Having the Gotek as the external drive might be an advantage as it is a bit easier to swap floppies on that. Thus - if I need it - I can have multiple application floppies where each hold one or more applications. Swapping the floppies is done simply by pressing a few buttons on the Gotek drive.
I will need to make a decision where to put the content files; on the boot floppy, on the application floppy or on a separate save floppy?
This introduction article will explain my current setup and my design goals. These might change underway so I will try to document that. I will also try to keep an overview of the parts here below. Some might be added when they get planned. Others will be added to this list when they are published. If a part is listed here below but does not have a link, it is most likely not published.
- Amiga 500, Rev 6a Motherboard.
- OCS chipset with ECS Fat Agnus (possibility for 1 MB Chip),
- 512 KB Chip RAM, 512KB Slow RAM.
- Internal floppy drive and 1 external Gotek drive.
- 3 different Kickstart ROMs
- Kickstart 1.3 (V. 34.5)
- Kickstart 2.04 (V. 37.175)
- Kickstart 3.1.4 (V. 46.143)
- To be able to use a standard Amiga 500 with 1 MB of RAM and 2 floppy drives (possible 1 Gotek floppy Emulator) for Productivity and Development use.
- To provide at least one Freeware/Public Domain option in each of the software categories.
- Showcase "professional" software (i.e. software that is not Freeware/PD) whenever possible.
Please note that I might change design decisions under way as I learn more during the project. I will try document these changes and the reason for them to the best of my ability.
As mentioned above, I have 3 different Kickstart ROMs. Of the three Kickstart 2.04 is the more recent version that most people have. It is the most recent of the three that Commodore developed and released.
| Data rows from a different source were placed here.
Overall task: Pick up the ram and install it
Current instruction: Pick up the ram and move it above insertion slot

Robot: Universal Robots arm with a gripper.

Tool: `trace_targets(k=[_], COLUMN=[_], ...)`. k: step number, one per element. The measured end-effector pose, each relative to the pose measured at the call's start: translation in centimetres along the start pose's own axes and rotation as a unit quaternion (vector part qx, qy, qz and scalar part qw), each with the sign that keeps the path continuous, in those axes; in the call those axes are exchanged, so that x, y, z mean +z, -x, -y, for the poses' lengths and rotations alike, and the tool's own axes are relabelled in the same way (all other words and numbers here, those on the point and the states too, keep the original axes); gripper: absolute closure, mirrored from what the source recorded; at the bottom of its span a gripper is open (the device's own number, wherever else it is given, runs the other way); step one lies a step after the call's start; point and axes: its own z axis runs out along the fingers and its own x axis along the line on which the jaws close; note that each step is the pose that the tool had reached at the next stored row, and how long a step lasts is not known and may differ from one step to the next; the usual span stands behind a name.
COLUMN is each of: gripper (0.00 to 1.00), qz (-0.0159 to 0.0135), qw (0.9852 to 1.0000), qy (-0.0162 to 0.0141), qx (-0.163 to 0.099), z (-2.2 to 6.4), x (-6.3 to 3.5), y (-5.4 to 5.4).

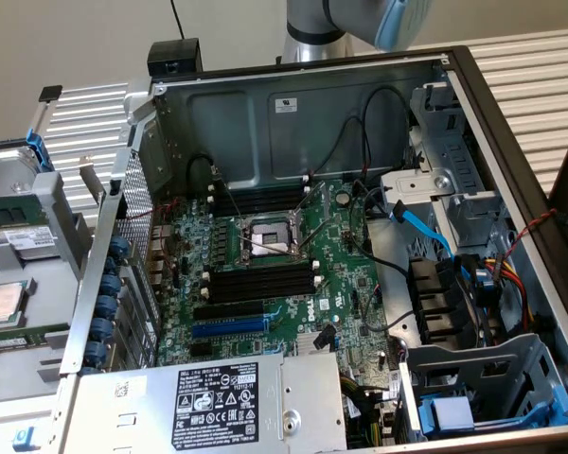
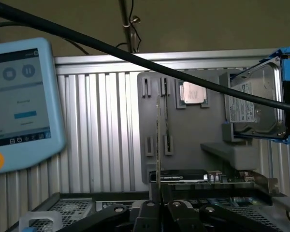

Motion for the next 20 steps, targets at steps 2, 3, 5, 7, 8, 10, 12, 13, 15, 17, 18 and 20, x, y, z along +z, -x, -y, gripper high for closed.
trace_targets(k=[2,3,5,7,8,10,12,13,15,17,18,20], gripper=[0.88,0.88,0.88,0.88,0.88,0.88,0.88,0.88,0.88,0.88,0.88,0.88], qz=[0.0,0.0,0.0,0.0,0.0,0.0,0.0,0.0,0.0,0.0,0.0,0.0001], qw=[1.0,1.0,1.0,1.0,1.0,1.0,1.0,1.0,1.0,1.0,1.0,1.0], qy=[0.0,0.0,0.0,-0.0001,0.0,0.0,0.0,-0.0001,-0.0001,0.0,-0.0001,-0.0001], qx=[0.0,0.0,0.0,0.0,0.0,0.0,0.0,0.0,0.0,0.0,0.0,0.0], z=[0.59,0.9,1.59,2.4,2.85,3.76,4.67,5.12,6.06,6.95,7.39,8.3], x=[-0.04,-0.06,-0.09,-0.13,-0.15,-0.2,-0.24,-0.25,-0.29,-0.33,-0.35,-0.39], y=[0.1,0.1,0.1,0.2,0.2,0.3,0.3,0.4,0.4,0.5,0.5,0.6])
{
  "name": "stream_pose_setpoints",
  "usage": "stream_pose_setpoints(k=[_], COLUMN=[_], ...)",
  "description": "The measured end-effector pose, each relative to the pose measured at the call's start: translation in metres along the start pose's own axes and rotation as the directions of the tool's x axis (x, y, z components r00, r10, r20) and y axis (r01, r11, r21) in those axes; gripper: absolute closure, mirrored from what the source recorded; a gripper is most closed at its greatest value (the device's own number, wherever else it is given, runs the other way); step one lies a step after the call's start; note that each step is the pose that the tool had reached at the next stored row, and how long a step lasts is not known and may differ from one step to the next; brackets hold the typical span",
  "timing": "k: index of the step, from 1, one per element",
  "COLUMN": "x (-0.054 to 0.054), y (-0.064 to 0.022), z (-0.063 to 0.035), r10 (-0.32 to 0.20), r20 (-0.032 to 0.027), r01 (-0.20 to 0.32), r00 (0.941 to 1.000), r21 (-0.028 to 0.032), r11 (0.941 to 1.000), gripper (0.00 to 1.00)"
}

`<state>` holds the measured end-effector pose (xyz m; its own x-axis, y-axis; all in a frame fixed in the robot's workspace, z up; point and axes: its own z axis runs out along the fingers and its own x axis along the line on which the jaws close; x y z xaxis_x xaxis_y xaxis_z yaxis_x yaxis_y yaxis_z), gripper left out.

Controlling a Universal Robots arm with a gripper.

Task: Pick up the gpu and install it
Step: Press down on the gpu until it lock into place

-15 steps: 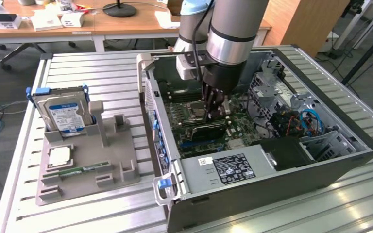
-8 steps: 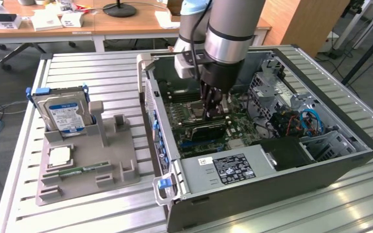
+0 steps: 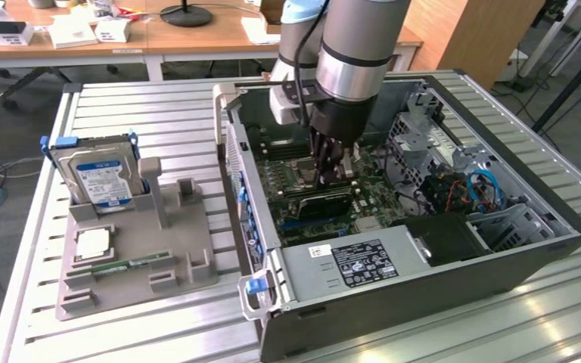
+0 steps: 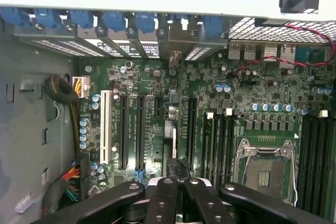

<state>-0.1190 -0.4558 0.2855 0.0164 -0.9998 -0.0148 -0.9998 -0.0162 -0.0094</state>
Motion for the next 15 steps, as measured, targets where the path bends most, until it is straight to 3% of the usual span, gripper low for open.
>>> stream_pose_setpoints(k=[9, 15], x=[0.000, 0.000], y=[0.0009, 0.0014], z=[0.0039, 0.0116], r10=[0.000, 0.000], r20=[0.0001, 0.0000], r01=[0.000, 0.000], r00=[1.0000, 1.0000], r21=[0.0000, 0.0000], r11=[1.0000, 1.0000], gripper=[0.90, 0.90])
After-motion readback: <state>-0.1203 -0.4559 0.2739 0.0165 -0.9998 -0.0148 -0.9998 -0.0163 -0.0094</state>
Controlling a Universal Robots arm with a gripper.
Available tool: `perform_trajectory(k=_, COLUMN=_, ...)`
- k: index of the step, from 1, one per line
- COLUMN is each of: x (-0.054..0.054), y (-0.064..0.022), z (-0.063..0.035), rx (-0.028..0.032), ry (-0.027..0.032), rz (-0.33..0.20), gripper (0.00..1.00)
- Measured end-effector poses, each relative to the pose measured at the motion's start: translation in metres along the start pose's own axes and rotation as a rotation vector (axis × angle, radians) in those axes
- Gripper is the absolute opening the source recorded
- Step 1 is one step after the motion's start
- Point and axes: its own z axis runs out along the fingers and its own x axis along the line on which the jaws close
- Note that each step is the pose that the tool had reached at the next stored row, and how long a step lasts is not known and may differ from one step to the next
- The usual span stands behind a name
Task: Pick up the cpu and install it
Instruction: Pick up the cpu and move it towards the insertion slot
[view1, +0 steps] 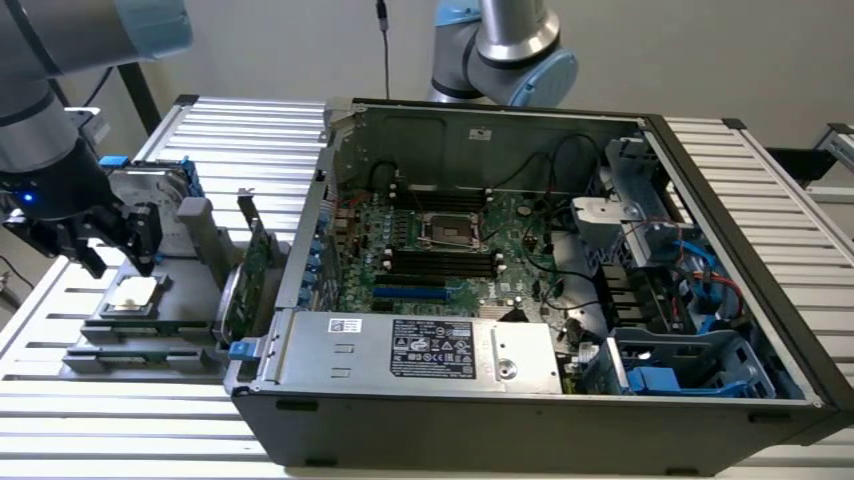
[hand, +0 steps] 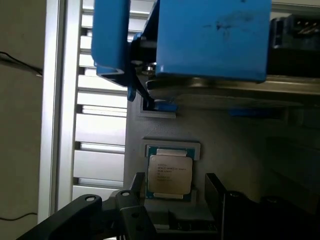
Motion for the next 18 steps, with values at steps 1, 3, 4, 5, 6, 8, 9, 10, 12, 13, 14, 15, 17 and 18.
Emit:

Kickstart 3.1.4 is built upon the last Kickstart released by Commodore - Kickstart 3.1 - but has been updated by Hyperion Entertainmant, that currently holds the intellectual property rights to the AmigaOS operating system including the source codes. Kickstart 3.1.4 was released in September 2018.
I have chosen to build this project upon the Kickstart 2.04 and Workbench 2.1 as I have both the original Kickstart 2.04 ROM and Workbench 2.1 floppy disks. I do have a copy of Workbench 2.05 floppy disks and they would work on the Kickstart 2.04 ROM but 2.1 is more recent and introduced both a system-standard localization system and a hypertext markup language used for building manuals, guides, etc called AmigaGuide. Workbench 2.1 was a software-only release and thus there are no Kickstart 2.1 ROMs.
If you only have Workbench 2.04/2.05 it should be possible to follow the build with the exception of the two above features.
I might look at a similar setup based upon AmigaOS 3.1.4 at a later date.